このあたりのいきさつは、日本語文献でも繰り返し触れられている。
『現代思想』 2009 年 4 月臨時増刊号 vol.37-5 総特集=ダーウィン
から、引用させていただくなら。

松永俊男「日本におけるダーウィン理解の誤り」
 (pp.51-52)
 ダーウィンは『種の起源』の初版(一八五九年)以来、第五版(一八六九年)まで、「エヴォリューション」という言葉を一度も用いていない。第六版(一八七二年)の最後の部分ではじめて、この語を導入した。「エヴォリューション」はハーバート・スペンサーの進歩の哲学のキーワードであり、スペンサー哲学の流行にともなって生物進化の意味でも広く用いられるようになったのである。

池田清彦「ダーウィンが言ったこと、言わなかったこと」
 (p.62)
 ダーウィンが生まれた年は奇しくもラマルクの『動物哲学』が出た年です。ダーウィンはラマルクのことをあまり評価していなかった。それはなぜかというと、私は「進化時空間斉一説」と言っているのですが、ラマルクは定向進化を考えていたからです。生物は自然発生して単純なものから複雑なものに、下等なものから高等なものに、ただひたすら一様に進化していくという話です。
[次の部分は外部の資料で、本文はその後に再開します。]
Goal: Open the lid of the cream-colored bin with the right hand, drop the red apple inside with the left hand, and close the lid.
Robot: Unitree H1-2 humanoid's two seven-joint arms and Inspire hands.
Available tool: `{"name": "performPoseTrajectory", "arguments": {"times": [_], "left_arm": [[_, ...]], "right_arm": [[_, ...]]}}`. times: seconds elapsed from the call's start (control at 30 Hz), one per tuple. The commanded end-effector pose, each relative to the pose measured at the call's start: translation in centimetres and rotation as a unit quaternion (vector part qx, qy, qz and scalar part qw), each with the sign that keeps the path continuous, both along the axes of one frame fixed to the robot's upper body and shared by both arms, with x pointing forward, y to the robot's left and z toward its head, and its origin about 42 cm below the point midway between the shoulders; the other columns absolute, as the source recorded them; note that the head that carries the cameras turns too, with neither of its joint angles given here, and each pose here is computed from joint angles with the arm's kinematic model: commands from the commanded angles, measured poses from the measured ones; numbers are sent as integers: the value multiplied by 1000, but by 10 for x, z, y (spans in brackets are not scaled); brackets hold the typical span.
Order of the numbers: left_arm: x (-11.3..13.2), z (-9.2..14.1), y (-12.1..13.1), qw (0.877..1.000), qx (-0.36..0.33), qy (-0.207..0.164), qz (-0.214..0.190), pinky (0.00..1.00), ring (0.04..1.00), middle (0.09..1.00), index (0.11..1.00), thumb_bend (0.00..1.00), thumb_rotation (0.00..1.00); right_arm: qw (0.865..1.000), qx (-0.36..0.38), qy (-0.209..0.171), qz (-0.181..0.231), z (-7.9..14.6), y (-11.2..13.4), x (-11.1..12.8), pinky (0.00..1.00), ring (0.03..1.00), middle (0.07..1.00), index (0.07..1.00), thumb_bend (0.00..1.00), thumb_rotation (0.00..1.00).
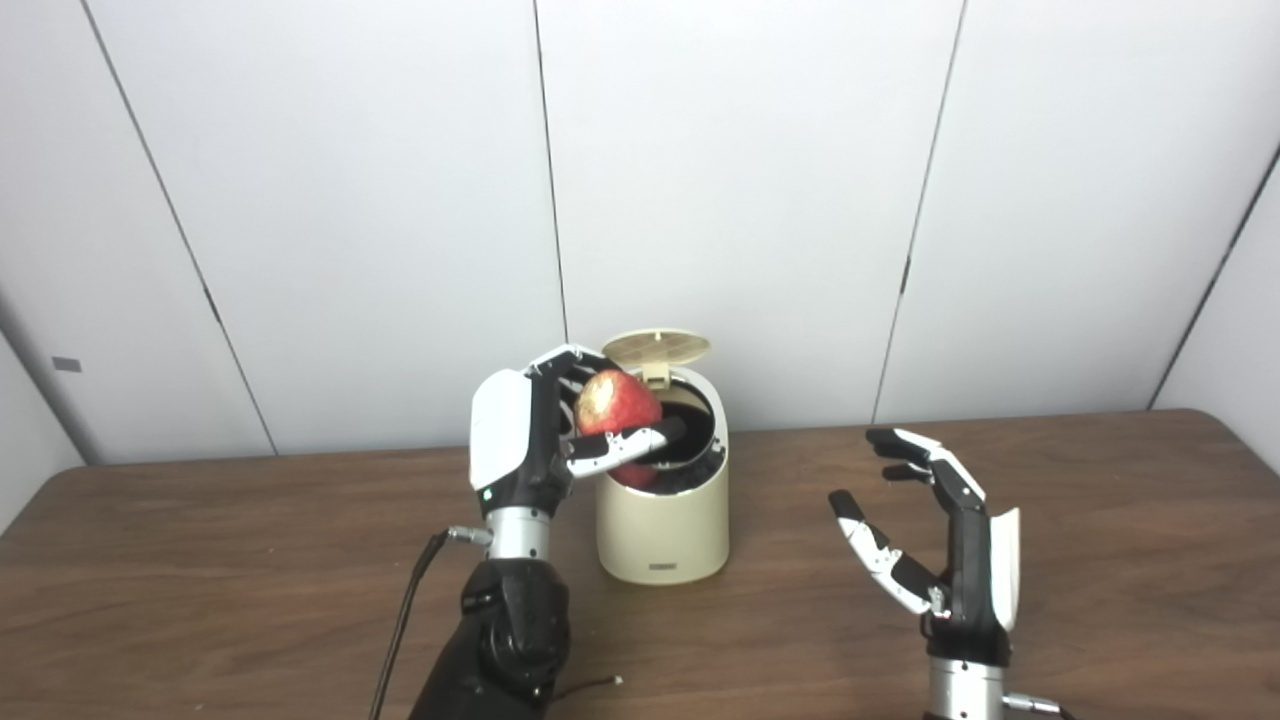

ダーウィンは当然ながらこれには反対しました。ダーウィンの考え方はそれとはまったく違っていて、生物の形質の変化はその場限りの出来事として環境と変異の兼ね合いでアドホックに決まり、予測もできないし、一様に高等になっていくものではない、というものです。そういう考え方は、当時では斬新なものでした。
 (p.63)
………… したがって、ある交配集団があるとして、変異が遺伝するならば、環境に適した変異は集団の中に徐々に広まっていくはずだ、と考えるわけです。
 しかし環境というのはどんどん変わり、安定的ではない。ずっと安定しているならば生物の形質もそれに適して安定しているはずですが、環境は変わってしまう。そうすると、今までより適しているものが出現する可能性が高くなるので、結果として、環境の変化の後を追いかけて生物は適応をしていく。ですから、今いる生物は少し前の環境に適応していて、今の環境には追いついていない。それが進化の原動力になる。これが自然選択ということです。連続的な変異と獲得形質の遺伝と環境が生物の形を変える。それがダーウィンの考え方です。

北垣徹「社会ダーウィニズムという思想」
 (p.175)
………… ダーウィンといえば進化論と、多くの人が反射的に答えるだろう。ところで実は、一八五九年の『種の起原』初版においては、進化[エヴォルーション]という名詞は一度も使用されていない。類似の事態を指すのにこの版で用いられているのは、「変化をともなう由来 descent with modification 」という、やや据わりの悪い語である。

――
結局、『種の起原』(第5版)で「適者生存」をダーウィンは用いるに至ったが、
「適者」は必ずしも単純な戦闘力の「強者」を意味していない。

何に「適する」のかというと、「環境」に対してであり、
そのときどきの「自然環境」に応じた「(最)適者」が生存した、ということになる。
だが生き残りの闘いは、種の内部で争われる。だから、
強さを頼む疑心暗鬼の集団が殺し合いで自滅するストーリーは、なにせよ一般に好まれる。
結果として「自然選択」がサバイバル・ゲームを余儀なくする。